After a server move to the failover Data Centre – a file copy between the two sites slowed down by 6x. I ran the copy a few times to confirm the slow down.
The file is part of a SQL Server ETL process. The ETL process transforms the data and updates the Datawarehouse,commits sime SQL Server statistics and Datawarehouse and prepares for a daily reconciliation.
As a DBA it can be difficult to prove a process is slow due to network issues- particularly if the issue is not experienced by everyone. The Network team can be intransigent . The Network is critical to overall systems performance and application owners must have confidence.
My approach in working with Networks is to supply as much evidence as possible, and then they can investigate issues.
First step was to present some evidence to the Network Team . The traceroute one way was:
Tracing route to server1.my.domain.net [10.140.57.27] over a maximum of 30 hops:
1 <1 ms <1 ms <1 ms 10.140.144.254
2 <1 ms <1 ms <1 ms 10.140.34.21
3 <1 ms <1 ms <1 ms 10.140.34.9
4 <1 ms <1 ms <1 ms 10.140.57.253
5 <1 ms 1 ms 1 ms 10.130.85.252
6 2 ms 1 ms 2 ms server1.my.domain.net [10.140.57.27]
The traceroute the other way was:
Tracing route to server2.my.domain.net [10.140.150.36] over a maximum of 30 hops:
1 <1 ms <1 ms <1 ms 10.140.27.254
2 <1 ms <1 ms <1 ms 10.122.34.30
3 2 ms 2 ms 2 ms 10.140.34.65
4 3 ms 1 ms 1 ms 10.140.34.69
5 1 ms <1 ms <1 ms 10.140.34.22
6 1 ms <1 ms <1 ms server2.my.domain.net [10.140.150.36]
The problem is one way the traffic was routed in an efficient manner. The other way the traffic was routed inefficiently.

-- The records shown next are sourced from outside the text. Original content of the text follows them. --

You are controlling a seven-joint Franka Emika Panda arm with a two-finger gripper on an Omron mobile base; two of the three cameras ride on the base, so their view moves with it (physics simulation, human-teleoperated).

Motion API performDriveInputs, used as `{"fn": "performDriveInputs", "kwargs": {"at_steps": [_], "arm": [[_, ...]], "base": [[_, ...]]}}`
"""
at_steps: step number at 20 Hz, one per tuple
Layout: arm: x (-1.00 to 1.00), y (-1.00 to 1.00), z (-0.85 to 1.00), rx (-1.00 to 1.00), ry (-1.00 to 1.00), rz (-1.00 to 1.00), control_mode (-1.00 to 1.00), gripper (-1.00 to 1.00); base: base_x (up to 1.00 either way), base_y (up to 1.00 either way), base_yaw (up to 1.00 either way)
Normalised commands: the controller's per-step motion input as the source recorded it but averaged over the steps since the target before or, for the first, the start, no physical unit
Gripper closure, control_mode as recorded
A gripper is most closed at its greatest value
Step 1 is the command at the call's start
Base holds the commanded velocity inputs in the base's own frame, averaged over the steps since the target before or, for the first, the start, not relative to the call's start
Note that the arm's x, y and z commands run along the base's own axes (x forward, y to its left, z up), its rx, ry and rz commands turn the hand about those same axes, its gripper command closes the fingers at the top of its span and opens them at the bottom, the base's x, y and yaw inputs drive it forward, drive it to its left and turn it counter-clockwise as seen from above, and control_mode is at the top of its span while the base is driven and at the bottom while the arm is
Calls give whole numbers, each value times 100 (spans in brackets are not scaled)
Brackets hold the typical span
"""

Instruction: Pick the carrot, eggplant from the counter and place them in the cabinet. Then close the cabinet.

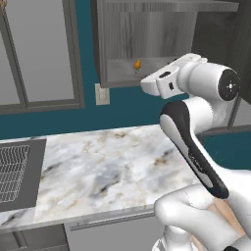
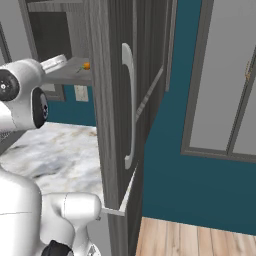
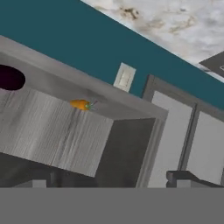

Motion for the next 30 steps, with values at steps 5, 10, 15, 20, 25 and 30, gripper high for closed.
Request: {"fn": "performDriveInputs", "kwargs": {"at_steps": [5,10,15,20,25,30], "arm": [[-100,0,21,-5,0,-13,-100,-100],[-100,0,-85,-5,-1,-14,-100,-100],[-100,-22,-100,0,-10,-14,-100,-100],[-100,-66,-100,1,-15,-11,-100,-100],[-100,-89,-100,1,-23,-10,-100,-100],[-85,-84,-79,6,-16,-9,-100,-100]], "base": [[0,0,0],[0,0,0],[0,0,0],[0,0,0],[0,0,0],[0,0,0]]}}
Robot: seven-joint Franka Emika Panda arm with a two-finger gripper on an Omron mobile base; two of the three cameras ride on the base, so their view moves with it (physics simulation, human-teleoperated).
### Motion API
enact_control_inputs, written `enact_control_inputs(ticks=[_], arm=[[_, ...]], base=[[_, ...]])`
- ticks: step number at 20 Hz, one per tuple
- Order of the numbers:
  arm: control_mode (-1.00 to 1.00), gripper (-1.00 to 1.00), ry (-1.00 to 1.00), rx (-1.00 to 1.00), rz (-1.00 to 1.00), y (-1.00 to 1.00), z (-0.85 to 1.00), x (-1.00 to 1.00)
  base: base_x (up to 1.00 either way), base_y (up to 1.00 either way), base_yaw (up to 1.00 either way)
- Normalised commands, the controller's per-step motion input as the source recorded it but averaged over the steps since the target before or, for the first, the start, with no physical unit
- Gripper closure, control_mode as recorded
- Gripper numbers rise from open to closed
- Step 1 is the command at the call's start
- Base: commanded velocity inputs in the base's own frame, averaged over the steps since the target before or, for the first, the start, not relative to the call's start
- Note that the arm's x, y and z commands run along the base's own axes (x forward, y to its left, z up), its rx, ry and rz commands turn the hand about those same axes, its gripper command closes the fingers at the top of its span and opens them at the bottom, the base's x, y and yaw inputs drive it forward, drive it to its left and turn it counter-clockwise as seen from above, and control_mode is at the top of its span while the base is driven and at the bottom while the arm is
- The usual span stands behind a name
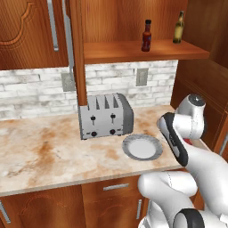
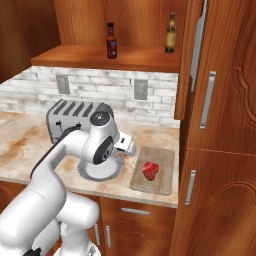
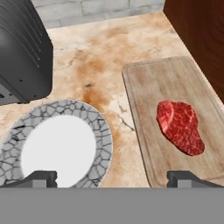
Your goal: Pick the steak from the plate and place it on the cutting board. Then pick the condiment bottle from the cabinet and place it next to the cutting board.
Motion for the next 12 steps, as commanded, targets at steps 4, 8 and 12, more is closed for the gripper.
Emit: enact_control_inputs(ticks=[4, 8, 12], arm=[[-1.0, -1.0, -0.01, 0.11, -0.03, 0.15, 0.19, -0.1], [-1.0, -1.0, 0.0, 0.11, -0.06, 0.21, 0.18, -0.13], [-1.0, -1.0, 0.0, 0.1, -0.09, 0.3, 0.16, -0.19]], base=[[0.0, 0.0, 0.0], [0.0, 0.0, 0.0], [0.0, 0.0, 0.0]])
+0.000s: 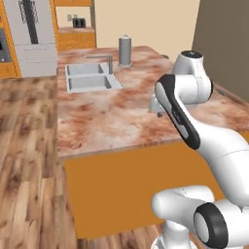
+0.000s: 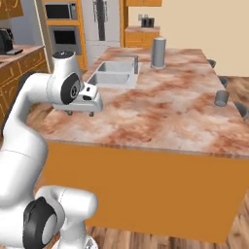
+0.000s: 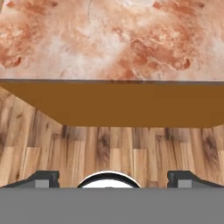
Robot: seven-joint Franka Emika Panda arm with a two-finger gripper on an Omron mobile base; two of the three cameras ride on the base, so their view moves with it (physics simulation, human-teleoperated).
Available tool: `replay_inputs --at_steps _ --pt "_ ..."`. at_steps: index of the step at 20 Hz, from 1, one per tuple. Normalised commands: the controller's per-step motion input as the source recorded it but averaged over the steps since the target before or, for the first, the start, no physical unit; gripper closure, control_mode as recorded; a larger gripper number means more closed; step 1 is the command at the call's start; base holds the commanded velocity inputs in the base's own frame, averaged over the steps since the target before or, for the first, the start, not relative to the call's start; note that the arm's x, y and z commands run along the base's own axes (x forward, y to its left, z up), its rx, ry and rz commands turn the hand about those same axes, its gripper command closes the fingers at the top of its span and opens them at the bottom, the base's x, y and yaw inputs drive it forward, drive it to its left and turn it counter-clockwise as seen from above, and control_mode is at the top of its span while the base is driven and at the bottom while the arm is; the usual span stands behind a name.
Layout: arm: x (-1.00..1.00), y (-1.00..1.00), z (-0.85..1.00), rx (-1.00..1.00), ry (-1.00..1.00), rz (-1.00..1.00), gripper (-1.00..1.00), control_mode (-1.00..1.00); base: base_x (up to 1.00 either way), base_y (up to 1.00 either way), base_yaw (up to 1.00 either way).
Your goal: Take a straw from the drawer in front and place it inside the glass cup on the dining counter.
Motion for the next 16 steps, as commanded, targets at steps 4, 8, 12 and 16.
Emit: replay_inputs --at_steps 4,8,12,16 --pt "0.0 0.0 0.0 0.0 0.0 0.0 -1.0 1.0 -0.06 1.0 -0.17" --pt "0.0 0.0 0.0 0.0 0.0 0.0 -1.0 1.0 0.0 1.0 -0.19" --pt "0.0 0.0 0.0 0.0 0.0 0.0 -1.0 1.0 0.0 0.79 -0.19" --pt "0.0 0.0 0.0 0.0 0.0 0.0 -1.0 1.0 0.0 0.5 -0.34"
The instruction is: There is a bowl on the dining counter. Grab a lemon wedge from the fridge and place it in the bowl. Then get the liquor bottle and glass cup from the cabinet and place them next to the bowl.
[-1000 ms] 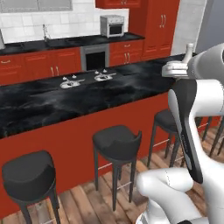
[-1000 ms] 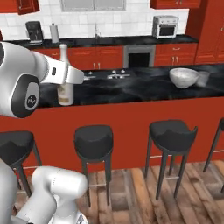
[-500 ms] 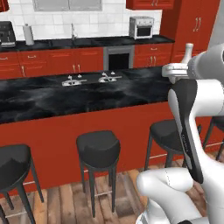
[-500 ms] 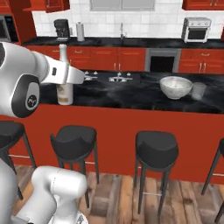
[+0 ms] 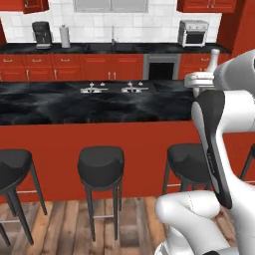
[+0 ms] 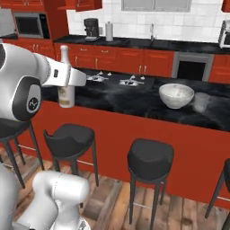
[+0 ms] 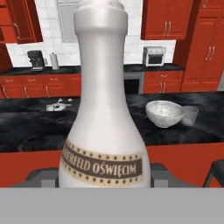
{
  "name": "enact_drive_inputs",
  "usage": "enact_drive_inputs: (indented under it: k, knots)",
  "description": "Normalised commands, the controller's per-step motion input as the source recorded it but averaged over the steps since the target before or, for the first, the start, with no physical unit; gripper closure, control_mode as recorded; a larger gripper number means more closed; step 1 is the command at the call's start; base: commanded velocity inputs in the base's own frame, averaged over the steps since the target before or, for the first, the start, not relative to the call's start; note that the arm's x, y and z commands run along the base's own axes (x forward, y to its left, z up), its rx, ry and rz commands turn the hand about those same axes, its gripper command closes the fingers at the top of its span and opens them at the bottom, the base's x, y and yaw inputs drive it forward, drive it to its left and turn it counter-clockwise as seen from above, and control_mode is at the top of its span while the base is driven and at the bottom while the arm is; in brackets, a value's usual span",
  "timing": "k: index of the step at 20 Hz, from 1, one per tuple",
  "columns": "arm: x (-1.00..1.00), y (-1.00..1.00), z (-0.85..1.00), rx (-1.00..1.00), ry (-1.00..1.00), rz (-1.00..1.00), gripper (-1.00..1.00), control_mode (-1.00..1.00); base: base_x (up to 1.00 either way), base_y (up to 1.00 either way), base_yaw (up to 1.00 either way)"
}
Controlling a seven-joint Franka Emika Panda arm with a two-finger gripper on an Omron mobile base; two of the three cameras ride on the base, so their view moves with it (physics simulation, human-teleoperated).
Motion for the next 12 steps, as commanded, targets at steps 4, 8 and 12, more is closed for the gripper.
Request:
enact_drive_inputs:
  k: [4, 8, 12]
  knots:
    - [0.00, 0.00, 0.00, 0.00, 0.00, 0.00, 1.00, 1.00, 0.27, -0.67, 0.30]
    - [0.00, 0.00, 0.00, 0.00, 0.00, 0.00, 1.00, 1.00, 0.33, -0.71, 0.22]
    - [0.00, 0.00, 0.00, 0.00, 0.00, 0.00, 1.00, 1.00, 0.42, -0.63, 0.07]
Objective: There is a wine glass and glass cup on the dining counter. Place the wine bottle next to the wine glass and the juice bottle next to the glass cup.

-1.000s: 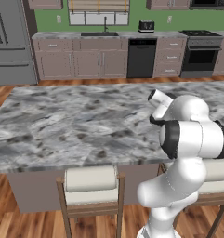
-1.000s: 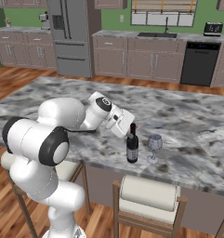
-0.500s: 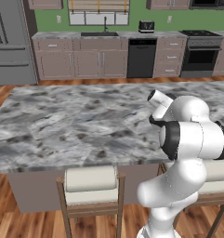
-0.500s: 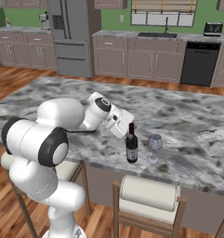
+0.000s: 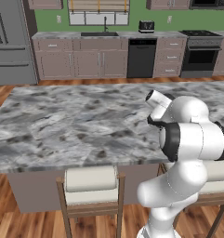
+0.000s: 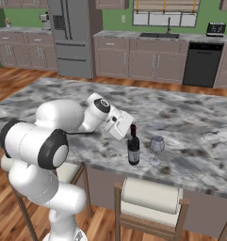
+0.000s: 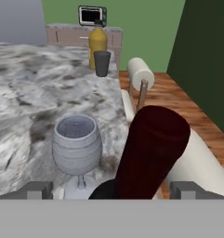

Working with the Network team , we noticed the link-state database on physically adjacent routers had not been updated . We issued the show ip ospf neighbour command on the Cisco routers. The command revealed nothing.
After some investigation the Network team discovered the ospf on the neighbouring router had not been enabled. Using show ip ospf interface verified that ospf was not enabled.
Once the ospf was enabled on the neighbouring router , the link updates finished and the file copy returned to the usual faster duration
A good find – based on some evidence and teamwork!